Here, have another example error message from bash:
bash: /tmp/a.out: /lib64/ld-ZZZZZ-x86-64.so.2: bad ELF interpreter: No such file or directory
(I did some binary editing to create that failure.)
That's right. When an exec() fails, bash opens the executable and
parses it to try to identify what went wrong. It recognizes shell
scripts, which is easy, but it also parses ELF binaries to find things
like the name of the ELF interpreter, so it can check that. Let me say
that again: bash knows how to parse ELF binaries so that it can give
you good error messages. I must applaud bash's attempt to be almost
as user friendly as possible, but at the same time I think it went more
than a little bit overboard.
(If you trace the system calls it's using, you can clearly see it selectively reading several bits of the ELF binary.)
If you try these same things in other, simpler shells, they will simply
report something like '/tmp/exmpl: No such file or directory', ie
they are simply doing a straightforward translation of what the kernel
told them (even if it is a rather puzzling message).
(zsh will report the interpreter problem with a shell script but not with a binary, which strikes me as a reasonable amount for a complex shell to do. Checking for this error with shell scripts is not that difficult and it does happen periodically.)
2012-04-18
Why you should never use file (or libmagic) to identify files
Every so often, someone needs their program to figure out what sort of
thing a file is; is it text, or HTML, or a JPEG image, or Postscript, or
whatever? When this happens it must be very tempting to use the file
program to classify things, especially since some versions of file will
give you a MIME type for the file (instead of just a text label).
Here, presented in the traditional illustrated form, is why you do not want to do this:
; file example example: Netpbm PGM image text ; cat example P238: An introduction Lorem ipsum dolor sit amet.
File is exceedingly generous with classifications. It does not
verify that your target file contains anything like a valid instance of
the file type; instead, it checks for signatures. Over time, lots of
people have added lots of signatures for lots of file formats. A certain
number of these signatures are very minimal and so will match lots of
things. This creates misclassifications where unknown file formats and
plain data can match a minimal signature if things are just right (or
just wrong, from some perspectives).
People and programs who use file to identify and classify files are
operating under a mistaken impression of what it really says. File does
not say 'this is definitely a <whatever>'; instead it merely says 'this
kind of looks like a <whatever> to me'. The difference is important.

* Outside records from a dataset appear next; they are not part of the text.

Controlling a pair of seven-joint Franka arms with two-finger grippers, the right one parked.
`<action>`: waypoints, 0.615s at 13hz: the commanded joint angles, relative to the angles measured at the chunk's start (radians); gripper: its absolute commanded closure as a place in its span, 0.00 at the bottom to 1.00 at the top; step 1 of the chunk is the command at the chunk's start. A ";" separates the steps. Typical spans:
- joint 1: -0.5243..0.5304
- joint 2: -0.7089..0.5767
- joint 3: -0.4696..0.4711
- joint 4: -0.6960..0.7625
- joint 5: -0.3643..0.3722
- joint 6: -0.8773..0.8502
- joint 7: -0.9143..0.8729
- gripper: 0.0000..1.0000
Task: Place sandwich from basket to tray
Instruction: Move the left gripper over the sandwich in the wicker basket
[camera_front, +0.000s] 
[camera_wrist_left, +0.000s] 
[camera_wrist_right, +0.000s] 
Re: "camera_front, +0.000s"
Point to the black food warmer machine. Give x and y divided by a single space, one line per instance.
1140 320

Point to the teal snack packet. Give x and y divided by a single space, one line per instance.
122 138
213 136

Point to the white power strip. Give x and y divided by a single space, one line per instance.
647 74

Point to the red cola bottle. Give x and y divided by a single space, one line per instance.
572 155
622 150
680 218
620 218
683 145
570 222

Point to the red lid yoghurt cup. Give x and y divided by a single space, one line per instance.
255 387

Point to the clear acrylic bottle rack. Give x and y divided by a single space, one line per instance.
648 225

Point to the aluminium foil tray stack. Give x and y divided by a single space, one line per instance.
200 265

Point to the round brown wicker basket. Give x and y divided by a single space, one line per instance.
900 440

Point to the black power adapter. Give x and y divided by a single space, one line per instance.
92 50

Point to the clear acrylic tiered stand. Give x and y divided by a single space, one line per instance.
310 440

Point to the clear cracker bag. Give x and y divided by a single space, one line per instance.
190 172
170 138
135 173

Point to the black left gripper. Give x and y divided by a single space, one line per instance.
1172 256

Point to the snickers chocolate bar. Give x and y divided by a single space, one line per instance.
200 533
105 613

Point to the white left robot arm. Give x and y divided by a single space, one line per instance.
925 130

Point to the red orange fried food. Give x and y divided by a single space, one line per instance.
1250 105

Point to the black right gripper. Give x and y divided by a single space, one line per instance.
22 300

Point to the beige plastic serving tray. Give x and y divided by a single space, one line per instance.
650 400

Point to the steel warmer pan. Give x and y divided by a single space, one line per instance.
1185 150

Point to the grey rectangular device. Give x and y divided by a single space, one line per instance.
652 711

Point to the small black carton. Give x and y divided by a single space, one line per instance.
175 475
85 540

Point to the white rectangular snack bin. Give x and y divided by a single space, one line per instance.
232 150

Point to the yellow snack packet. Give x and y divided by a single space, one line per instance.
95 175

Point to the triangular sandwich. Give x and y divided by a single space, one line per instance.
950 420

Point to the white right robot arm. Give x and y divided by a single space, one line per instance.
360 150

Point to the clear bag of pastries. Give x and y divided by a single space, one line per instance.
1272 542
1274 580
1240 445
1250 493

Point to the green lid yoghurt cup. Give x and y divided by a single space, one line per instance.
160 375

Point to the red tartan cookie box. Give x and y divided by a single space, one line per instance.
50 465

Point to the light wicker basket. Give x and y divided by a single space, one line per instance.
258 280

Some of you might think that this is theoretical and will never come up in real life. I regret to inform you that our CUPS print system just did this to someone, causing their plain text files to get fed to an image converter (which choked, meaning no printouts for this person).
(CUPS is probably not literally running file, but these days file is
just a wrapper around the libmagic shared library. Which exists so that
people can use it for exactly this purpose, sadly.)
Note that this is not merely a Linux issue. The version of file on,
eg, a not all that current FreeBSD machine will also misidentify this
plaintext file as a Netpbm PGM image.